Gitarzysta Dimebag Darrell Abbott został zastrzelony rok po rozpadzie Pantery, podczas koncertu Damageplan w grudniu 2004 roku. Phil Anselmo zauważa jednak, że oddanie mu hołdu to nie dla wszystkich wystarczający powód do reaktywacji choćby na jeden koncert. Największy problem stanowi grający na perkusji brat zmarłego.

Prawda jest taka, że próbowano zbliżyć nas do siebie już kilka razy. Ale prawda jest taka, że nie wchodzi się dwa razy do tej samej rzeki. Sedno sprawy tkwi w tym, że muszę się iść swoją drogą. I muszę iść do przodu.
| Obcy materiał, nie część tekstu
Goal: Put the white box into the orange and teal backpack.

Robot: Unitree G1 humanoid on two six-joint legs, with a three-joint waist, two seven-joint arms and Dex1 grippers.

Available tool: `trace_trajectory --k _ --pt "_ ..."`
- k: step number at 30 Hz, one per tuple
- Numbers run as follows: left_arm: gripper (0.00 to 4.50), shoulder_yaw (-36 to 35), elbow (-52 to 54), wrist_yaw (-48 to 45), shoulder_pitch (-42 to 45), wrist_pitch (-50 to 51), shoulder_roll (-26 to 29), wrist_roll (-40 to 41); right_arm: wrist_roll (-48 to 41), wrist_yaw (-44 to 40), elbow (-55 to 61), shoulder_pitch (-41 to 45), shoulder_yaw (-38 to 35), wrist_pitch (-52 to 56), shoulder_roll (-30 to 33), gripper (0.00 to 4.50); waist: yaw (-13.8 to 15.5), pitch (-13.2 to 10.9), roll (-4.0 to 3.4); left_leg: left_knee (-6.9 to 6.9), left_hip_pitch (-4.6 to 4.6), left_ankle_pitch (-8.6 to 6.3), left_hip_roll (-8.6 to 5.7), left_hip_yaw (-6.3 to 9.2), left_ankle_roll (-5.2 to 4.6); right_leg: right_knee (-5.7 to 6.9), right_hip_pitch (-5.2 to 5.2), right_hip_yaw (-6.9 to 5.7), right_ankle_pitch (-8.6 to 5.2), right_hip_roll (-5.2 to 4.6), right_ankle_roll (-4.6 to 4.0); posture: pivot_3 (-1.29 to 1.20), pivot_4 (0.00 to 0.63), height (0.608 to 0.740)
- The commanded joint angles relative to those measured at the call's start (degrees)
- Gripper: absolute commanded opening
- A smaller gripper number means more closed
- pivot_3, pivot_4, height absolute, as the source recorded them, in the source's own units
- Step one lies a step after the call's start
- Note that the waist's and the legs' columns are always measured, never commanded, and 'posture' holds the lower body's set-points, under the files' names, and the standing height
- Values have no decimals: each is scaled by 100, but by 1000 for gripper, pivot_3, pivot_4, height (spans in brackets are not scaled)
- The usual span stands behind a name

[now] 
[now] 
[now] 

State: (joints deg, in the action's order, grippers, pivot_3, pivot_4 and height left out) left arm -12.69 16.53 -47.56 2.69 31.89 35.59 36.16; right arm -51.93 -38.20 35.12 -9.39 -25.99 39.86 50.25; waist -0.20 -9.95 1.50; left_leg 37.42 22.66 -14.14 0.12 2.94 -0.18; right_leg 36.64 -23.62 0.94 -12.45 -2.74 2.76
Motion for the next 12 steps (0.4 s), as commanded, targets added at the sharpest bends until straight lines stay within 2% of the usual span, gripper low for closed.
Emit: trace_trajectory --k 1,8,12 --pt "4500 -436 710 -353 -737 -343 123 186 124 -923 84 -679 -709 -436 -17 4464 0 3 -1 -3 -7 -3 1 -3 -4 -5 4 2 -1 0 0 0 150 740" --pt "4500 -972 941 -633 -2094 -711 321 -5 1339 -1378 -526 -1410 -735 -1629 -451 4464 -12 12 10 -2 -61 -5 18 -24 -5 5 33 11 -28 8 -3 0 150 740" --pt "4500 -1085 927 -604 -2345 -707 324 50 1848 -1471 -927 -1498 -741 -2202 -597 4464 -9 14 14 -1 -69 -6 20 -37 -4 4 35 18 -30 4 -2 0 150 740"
Sądzę, że Vinnie Paul zrobił to samo. I sądzę, że Rex też poszedł swoją drogą. (…) Mieliśmy pełno ofert. Jednak Vince robi to, co chce robić, i jedyne, co możemy zrobić, to ten fakt uszanować.

Anselmo z bratem Dimebaga nie rozmawiał rozpadu grupy, czyli już przeszło 12 lat. Nie było miło, gdy perkusista sugerował w wywiadach, że wypowiedzi Phila mogły sprowokować szaleńca do zabicia gitarzysty.

Vinnie Paul skupia się obecnie na zespole Hellyeah, a reaktywację Pantery wyklucza całkowicie. Nie miałaby ona sensu bez jego brata, który stanowił bardzo ważną część zespołu. Nikt nie byłby w stanie go zastąpić. Wyobrażacie sobie np. „Walk” bez niego?